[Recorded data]

=== Section Start ===

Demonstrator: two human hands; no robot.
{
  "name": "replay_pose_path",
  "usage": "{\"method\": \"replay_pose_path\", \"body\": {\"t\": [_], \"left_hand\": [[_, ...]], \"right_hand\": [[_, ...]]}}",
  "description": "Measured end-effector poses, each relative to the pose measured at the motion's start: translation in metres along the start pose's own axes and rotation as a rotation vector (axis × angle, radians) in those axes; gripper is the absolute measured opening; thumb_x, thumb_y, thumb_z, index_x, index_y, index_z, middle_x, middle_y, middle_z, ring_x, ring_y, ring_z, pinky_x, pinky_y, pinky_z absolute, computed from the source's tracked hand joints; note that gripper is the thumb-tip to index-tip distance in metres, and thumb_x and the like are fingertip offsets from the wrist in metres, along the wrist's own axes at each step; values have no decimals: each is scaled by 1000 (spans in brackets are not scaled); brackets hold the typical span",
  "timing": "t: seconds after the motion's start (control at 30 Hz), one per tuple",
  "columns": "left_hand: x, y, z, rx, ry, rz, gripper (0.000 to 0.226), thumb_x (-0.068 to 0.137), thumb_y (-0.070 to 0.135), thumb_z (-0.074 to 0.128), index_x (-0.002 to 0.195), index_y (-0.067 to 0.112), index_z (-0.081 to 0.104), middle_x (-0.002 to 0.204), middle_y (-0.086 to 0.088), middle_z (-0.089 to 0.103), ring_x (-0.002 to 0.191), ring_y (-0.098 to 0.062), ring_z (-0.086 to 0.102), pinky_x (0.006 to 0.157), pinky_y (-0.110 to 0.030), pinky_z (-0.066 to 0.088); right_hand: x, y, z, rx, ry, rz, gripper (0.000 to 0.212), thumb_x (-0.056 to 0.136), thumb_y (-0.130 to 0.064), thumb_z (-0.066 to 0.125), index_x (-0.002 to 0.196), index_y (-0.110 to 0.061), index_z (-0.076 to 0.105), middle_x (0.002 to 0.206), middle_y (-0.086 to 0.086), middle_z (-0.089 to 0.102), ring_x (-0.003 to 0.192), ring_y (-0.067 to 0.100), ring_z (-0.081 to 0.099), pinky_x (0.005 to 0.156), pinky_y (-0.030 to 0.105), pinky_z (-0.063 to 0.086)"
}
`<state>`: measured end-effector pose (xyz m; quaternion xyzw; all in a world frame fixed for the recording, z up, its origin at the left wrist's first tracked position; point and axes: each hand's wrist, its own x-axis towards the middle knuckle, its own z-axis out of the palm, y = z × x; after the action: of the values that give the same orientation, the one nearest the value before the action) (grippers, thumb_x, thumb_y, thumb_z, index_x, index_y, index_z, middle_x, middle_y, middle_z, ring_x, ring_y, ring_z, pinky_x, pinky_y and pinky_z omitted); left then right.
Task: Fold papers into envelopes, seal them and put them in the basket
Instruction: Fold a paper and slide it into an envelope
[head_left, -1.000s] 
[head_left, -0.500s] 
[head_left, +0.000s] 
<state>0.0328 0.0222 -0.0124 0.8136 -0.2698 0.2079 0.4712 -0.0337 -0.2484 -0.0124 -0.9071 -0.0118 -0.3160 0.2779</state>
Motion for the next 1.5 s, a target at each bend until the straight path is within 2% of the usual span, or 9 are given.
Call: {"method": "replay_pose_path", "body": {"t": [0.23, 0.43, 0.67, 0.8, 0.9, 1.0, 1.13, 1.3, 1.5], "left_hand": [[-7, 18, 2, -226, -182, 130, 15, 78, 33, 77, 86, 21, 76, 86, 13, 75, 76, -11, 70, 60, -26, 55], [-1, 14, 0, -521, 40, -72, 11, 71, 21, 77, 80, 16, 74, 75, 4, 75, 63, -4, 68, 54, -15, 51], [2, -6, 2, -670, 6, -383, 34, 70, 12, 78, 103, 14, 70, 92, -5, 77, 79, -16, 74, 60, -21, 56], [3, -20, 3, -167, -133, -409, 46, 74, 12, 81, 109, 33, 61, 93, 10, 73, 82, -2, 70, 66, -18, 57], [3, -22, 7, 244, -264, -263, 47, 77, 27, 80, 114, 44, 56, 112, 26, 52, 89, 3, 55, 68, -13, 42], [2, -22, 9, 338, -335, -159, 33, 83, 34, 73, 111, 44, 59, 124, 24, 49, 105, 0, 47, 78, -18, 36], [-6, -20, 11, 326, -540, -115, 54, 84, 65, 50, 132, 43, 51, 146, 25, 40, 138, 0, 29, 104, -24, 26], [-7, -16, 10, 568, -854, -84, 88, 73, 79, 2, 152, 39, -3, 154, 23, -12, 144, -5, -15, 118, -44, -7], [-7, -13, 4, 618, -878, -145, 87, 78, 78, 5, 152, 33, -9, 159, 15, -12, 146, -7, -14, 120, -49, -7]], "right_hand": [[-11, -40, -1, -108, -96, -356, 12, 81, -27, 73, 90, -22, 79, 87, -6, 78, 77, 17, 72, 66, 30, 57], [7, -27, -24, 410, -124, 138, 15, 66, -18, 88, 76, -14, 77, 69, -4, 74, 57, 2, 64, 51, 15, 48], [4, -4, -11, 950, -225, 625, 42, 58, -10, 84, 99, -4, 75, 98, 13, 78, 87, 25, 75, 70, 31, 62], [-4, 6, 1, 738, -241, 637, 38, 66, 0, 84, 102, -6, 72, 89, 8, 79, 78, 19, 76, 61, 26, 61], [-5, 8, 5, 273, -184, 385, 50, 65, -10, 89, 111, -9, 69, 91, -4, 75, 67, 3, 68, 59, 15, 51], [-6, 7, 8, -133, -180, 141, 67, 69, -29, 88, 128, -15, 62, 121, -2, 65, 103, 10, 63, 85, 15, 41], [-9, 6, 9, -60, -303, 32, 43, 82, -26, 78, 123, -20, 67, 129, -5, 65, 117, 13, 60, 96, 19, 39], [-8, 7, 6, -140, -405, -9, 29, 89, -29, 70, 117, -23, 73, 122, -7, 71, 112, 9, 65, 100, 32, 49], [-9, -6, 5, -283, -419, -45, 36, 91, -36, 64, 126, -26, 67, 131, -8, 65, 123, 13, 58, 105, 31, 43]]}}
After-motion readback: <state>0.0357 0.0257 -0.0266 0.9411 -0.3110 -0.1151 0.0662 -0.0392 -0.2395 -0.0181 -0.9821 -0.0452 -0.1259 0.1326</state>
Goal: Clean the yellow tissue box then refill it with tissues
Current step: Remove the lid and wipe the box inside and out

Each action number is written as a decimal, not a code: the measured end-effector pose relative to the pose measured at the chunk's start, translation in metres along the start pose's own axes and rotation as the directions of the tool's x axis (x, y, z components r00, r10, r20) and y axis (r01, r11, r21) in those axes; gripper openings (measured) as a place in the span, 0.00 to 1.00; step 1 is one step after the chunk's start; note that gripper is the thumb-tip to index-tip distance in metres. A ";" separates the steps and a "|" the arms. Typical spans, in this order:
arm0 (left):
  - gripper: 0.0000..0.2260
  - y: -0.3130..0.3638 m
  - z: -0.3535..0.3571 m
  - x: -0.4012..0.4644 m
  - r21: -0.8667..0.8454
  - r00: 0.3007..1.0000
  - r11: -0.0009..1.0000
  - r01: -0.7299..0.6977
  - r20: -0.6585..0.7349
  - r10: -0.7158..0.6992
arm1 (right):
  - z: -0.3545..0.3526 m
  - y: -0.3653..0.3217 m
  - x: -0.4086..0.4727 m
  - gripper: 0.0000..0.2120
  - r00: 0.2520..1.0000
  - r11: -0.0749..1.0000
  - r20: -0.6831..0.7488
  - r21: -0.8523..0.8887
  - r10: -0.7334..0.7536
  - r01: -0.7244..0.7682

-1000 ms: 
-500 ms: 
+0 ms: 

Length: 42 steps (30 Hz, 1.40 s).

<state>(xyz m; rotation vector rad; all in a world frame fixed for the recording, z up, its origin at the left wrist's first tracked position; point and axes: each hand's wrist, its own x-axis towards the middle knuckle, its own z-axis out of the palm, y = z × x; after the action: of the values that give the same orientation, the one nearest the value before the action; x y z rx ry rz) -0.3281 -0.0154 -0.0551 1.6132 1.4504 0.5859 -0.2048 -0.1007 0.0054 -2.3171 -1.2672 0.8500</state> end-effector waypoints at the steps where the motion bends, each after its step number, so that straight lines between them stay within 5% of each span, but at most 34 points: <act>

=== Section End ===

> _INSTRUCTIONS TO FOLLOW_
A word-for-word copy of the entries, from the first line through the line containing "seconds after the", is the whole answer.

> _ANSWER AREA_
Demonstrator: two human hands; no robot.
{
  "name": "replay_pose_path",
  "usage": "{\"method\": \"replay_pose_path\", \"body\": {\"t\": [_], \"left_hand\": [[_, ...]], \"right_hand\": [[_, ...]]}}",
  "description": "Measured end-effector poses, each relative to the pose measured at the motion's start: translation in metres along the start pose's own axes and rotation as a rotation vector (axis × angle, radians) in those axes; gripper is the absolute measured opening; thumb_x, thumb_y, thumb_z, index_x, index_y, index_z, middle_x, middle_y, middle_z, ring_x, ring_y, ring_z, pinky_x, pinky_y, pinky_z absolute, computed from the source's tracked hand joints; note that gripper is the thumb-tip to index-tip distance in metres, and thumb_x and the like are fingertip offsets from the wrist in metres, along the wrist's own axes at each step; values have no decimals: each is scaled by 1000 (spans in brackets are not scaled); brackets hold the typical span",
  "timing": "t: seconds after the motion's start (control at 30 Hz), one per tuple",

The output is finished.